→ **EXERCISE DIRECTIONS**
The response should be an exact transcription of the data below, free of images.

→ **RECORDED DATA**
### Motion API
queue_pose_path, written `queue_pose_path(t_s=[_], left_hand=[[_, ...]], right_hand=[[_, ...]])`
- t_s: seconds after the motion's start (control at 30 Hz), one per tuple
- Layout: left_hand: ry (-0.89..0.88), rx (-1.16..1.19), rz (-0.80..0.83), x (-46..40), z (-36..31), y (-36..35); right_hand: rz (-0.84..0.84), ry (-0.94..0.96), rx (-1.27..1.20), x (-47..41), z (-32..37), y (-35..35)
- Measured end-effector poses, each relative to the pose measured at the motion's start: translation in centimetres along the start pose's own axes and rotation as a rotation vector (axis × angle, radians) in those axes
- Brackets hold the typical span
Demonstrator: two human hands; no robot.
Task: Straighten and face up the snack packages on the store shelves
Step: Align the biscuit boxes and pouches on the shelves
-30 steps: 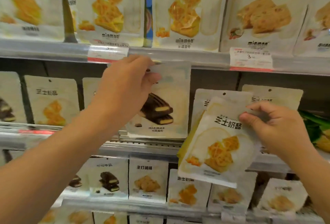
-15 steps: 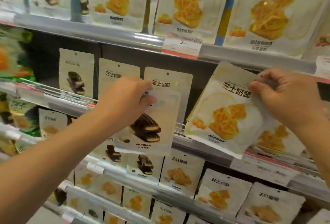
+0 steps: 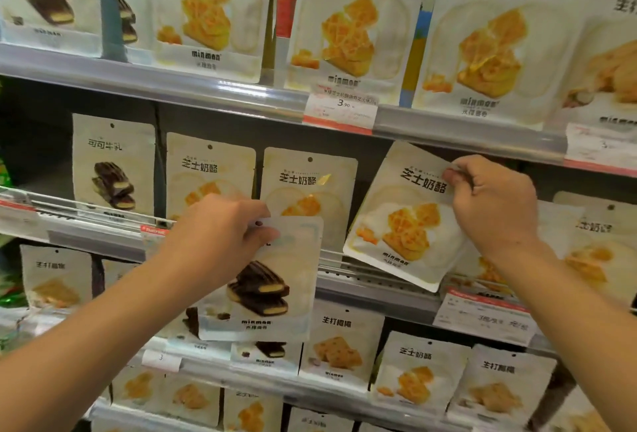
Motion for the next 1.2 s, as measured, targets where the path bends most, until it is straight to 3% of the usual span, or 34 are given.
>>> queue_pose_path(t_s=[0.33,0.67,0.9,1.0,1.2], left_hand=[[-0.021,0.017,0.024,0.2,0.1,-0.6],[0.065,0.029,-0.007,0.6,2.0,-0.3],[0.043,0.026,-0.025,1.0,2.0,-0.5],[0.041,0.038,-0.014,1.0,1.9,-0.6],[0.037,0.023,-0.017,0.9,1.6,-0.8]], right_hand=[[0.144,-0.013,0.007,-1.3,-0.3,-3.2],[0.214,-0.186,-0.076,-2.7,-3.6,-5.9],[0.217,-0.13,0.041,-3.3,-2.9,-6.2],[0.319,-0.168,0.043,-2.9,-3.2,-7.5],[0.717,-0.244,0.188,-1.4,-3.7,-10.8]])
Point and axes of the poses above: each hand's wrist, its own x-axis away from the middle knuckle, its own y-axis out of the back of the hand, z = x × y, the point moved 10 cm from there along -x, towards the middle knuckle, and after that the axes turned 10 degrees about y, right-handed, at the moved point
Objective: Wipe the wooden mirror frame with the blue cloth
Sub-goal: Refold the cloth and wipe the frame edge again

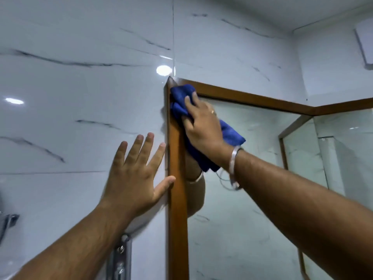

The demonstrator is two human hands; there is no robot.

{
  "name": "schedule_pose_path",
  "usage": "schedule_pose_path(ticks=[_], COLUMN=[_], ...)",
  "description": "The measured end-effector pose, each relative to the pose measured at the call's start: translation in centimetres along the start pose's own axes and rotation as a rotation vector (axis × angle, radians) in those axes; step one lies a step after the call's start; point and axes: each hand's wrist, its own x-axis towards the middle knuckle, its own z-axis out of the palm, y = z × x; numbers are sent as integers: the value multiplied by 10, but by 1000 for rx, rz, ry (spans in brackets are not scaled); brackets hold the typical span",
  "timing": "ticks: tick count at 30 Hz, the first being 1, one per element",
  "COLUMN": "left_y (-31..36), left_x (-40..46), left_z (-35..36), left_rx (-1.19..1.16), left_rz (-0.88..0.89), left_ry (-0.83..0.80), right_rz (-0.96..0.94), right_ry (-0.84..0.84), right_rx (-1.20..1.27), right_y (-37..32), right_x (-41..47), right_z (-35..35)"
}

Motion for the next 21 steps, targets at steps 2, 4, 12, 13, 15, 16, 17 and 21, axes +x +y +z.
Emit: schedule_pose_path(ticks=[2, 4, 12, 13, 15, 16, 17, 21], left_y=[-7, -10, 11, 18, 28, 32, 35, 41], left_x=[-16, -29, -50, -52, -53, -55, -56, -59], left_z=[2, 4, 14, 15, 14, 14, 14, 14], left_rx=[42, 71, 39, 35, 30, 34, 37, 39], left_rz=[37, 54, -132, -154, -202, -222, -231, -239], left_ry=[0, -9, 15, 8, -5, -12, -9, -16], right_rz=[-6, -10, 137, 136, 123, 123, 124, 214], right_ry=[6, 0, 90, 68, 6, -25, -59, -235], right_rx=[-61, -74, 174, 169, 150, 143, 136, 165], right_y=[-2, 4, -13, -13, -14, -16, -18, -46], right_x=[-1, -8, -100, -134, -207, -248, -290, -465], right_z=[-6, -8, 29, 35, 45, 50, 55, 74])
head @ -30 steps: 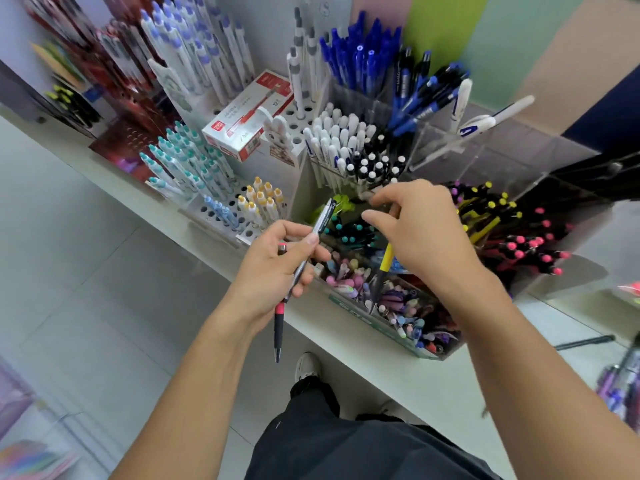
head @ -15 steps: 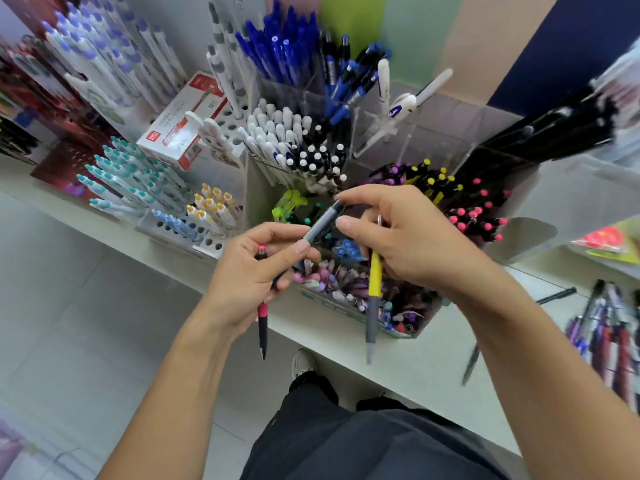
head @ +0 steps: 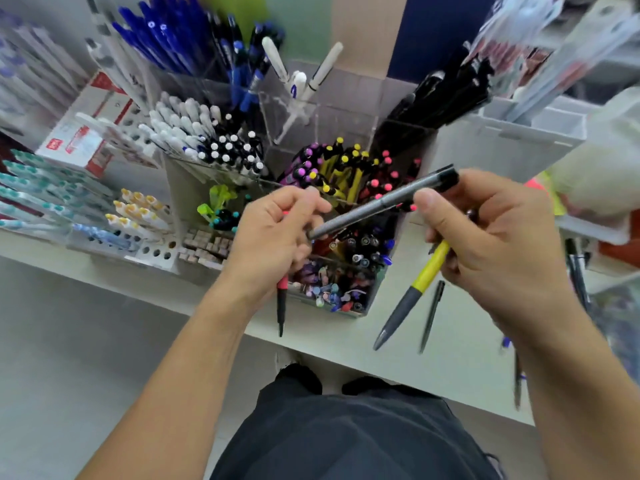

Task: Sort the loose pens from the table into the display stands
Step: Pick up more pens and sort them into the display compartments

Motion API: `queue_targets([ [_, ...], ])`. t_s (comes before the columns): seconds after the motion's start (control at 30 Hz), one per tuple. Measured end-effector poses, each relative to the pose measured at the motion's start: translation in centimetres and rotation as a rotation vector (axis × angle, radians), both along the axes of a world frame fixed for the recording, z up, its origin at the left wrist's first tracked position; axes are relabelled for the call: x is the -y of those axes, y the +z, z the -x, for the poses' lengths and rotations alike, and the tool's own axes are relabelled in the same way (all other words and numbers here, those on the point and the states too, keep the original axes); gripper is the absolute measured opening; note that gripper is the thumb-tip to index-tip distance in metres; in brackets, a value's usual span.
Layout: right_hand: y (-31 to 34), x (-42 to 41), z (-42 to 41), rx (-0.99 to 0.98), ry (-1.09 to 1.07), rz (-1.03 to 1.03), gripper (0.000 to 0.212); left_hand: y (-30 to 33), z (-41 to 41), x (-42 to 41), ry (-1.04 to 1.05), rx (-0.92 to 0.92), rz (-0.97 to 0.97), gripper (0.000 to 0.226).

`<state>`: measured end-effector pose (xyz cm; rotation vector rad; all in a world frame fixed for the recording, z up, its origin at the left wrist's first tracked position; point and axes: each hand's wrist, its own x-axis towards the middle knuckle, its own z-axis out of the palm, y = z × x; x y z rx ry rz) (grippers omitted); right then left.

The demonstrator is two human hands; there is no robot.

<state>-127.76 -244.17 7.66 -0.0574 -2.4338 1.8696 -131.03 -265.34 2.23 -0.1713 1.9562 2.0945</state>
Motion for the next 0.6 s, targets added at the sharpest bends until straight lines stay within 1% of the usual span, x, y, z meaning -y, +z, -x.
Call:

→ **ANSWER TO THIS EXERCISE**
### Motion API
queue_pose_path, written `queue_pose_path(t_s=[_], left_hand=[[_, ...]], right_hand=[[_, ...]])`
- t_s: seconds after the motion's start (control at 30 Hz), one per tuple
- Layout: left_hand: ry (-0.89..0.88), rx (-1.16..1.19), rz (-0.80..0.83), x (-46..40), z (-36..31), y (-36..35); right_hand: rz (-0.84..0.84), ry (-0.94..0.96), rx (-1.27..1.20), x (-47..41), z (-32..37), y (-35..35)
- Measured end-effector poses, each relative to the pose measured at the motion's start: translation in centimetres along the start pose's own axes and rotation as a rotation vector (axis × angle, radians) in those axes
- Brackets hold the typical span
Demonstrator: two human hands; no robot.
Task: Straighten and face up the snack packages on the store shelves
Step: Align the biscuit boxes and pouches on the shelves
-30 steps: 
-15 steps: 
+0 steps: 
Motion for the next 1.2 s, as measured, targets where the path bends most, until it is straight to 3% of the usual span, or 34 are given.
>>> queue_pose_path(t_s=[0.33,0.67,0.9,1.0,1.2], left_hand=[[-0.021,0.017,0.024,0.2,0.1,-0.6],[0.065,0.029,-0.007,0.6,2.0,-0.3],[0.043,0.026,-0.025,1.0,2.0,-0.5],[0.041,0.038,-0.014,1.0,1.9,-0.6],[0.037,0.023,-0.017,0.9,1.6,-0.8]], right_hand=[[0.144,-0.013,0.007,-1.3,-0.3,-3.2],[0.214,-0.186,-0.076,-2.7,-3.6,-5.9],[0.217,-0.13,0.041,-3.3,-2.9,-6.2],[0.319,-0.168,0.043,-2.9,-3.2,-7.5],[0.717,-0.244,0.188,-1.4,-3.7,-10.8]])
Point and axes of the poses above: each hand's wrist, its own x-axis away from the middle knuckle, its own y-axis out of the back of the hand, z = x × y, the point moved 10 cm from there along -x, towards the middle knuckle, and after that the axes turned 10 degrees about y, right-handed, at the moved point
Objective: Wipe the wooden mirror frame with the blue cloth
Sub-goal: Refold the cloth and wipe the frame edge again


The demonstrator is two human hands; there is no robot.

{
  "name": "schedule_pose_path",
  "usage": "schedule_pose_path(ticks=[_], COLUMN=[_], ...)",
  "description": "The measured end-effector pose, each relative to the pose measured at the call's start: translation in centimetres along the start pose's own axes and rotation as a rotation vector (axis × angle, radians) in those axes; step one lies a step after the call's start; point and axes: each hand's wrist, its own x-axis towards the middle knuckle, its own z-axis out of the palm, y = z × x; numbers are sent as integers: the value multiplied by 10, but by 1000 for rx, rz, ry (spans in brackets are not scaled); brackets hold the typical span",
  "timing": "ticks: tick count at 30 Hz, the first being 1, one per element",
  "COLUMN": "left_y (-31..36), left_x (-40..46), left_z (-35..36), left_rx (-1.19..1.16), left_rz (-0.88..0.89), left_ry (-0.83..0.80), right_rz (-0.96..0.94), right_ry (-0.84..0.84), right_rx (-1.20..1.27), right_y (-37..32), right_x (-41..47), right_z (-35..35)"
}

Motion for the next 21 steps, targets at steps 2, 4, 12, 13, 15, 16, 17 and 21, axes +x +y +z.
Emit: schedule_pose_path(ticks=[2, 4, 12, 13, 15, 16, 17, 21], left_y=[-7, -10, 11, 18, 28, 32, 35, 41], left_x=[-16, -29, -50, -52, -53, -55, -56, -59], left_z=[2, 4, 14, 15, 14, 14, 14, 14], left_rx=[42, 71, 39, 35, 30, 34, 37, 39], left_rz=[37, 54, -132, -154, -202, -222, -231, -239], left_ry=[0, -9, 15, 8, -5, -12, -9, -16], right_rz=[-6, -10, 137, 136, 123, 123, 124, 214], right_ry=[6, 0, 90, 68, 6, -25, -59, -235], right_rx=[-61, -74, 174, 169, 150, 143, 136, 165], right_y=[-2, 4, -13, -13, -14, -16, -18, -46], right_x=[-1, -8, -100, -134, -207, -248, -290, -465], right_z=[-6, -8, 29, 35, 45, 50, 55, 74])
head @ -30 steps: 
head @ -15 steps: 
head @ +0 steps: 

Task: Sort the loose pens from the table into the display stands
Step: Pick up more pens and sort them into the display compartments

Motion API: `queue_targets([ [_, ...], ])`. t_s (comes before the columns): seconds after the motion's start (control at 30 Hz), one per tuple. Measured end-effector poses, each relative to the pose measured at the motion's start: translation in centimetres and rotation as a rotation vector (axis × angle, radians), both along the axes of a world frame fixed for the recording, z up, its origin at the left wrist's first tracked position; axes are relabelled for the call: x is the -y of those axes, y the +z, z the -x, for the poses' lengths and rotations alike, and the tool's own axes are relabelled in the same way (all other words and numbers here, those on the point and the states too, keep the original axes); gripper is the absolute measured opening; note that gripper is the thumb-tip to index-tip distance in metres; in brackets, a value's usual span.
Layout: right_hand: y (-31 to 34), x (-42 to 41), z (-42 to 41), rx (-0.99 to 0.98), ry (-1.09 to 1.07), rz (-1.03 to 1.03), gripper (0.000 to 0.212); left_hand: y (-30 to 33), z (-41 to 41), x (-42 to 41), ry (-1.04 to 1.05), rx (-0.92 to 0.92), rz (-0.97 to 0.97), gripper (0.000 to 0.226).

`<state>`: measured end-effector pose (xyz cm; rotation vector rad; all in a world frame fixed for the recording, z up, its origin at the left wrist's first tracked position; point and axes: each hand's wrist, its own x-axis towards the middle knuckle, its own z-axis out of the palm, y = z × x; x y z rx ry rz) (grippers omitted); right then left.

The demonstrator is two human hands; there is no robot.

<state>-127.76 -244.17 7.66 -0.0574 -2.4338 1.8696 -131.03 -265.34 2.23 -0.1713 1.9562 2.0945</state>
Motion for the next 0.6 s, targets added at the sharpest bends until straight lines stay within 1% of the usual span, x, y, z meaning -y, +z, -x.
Call:

There is nothing else to the answer.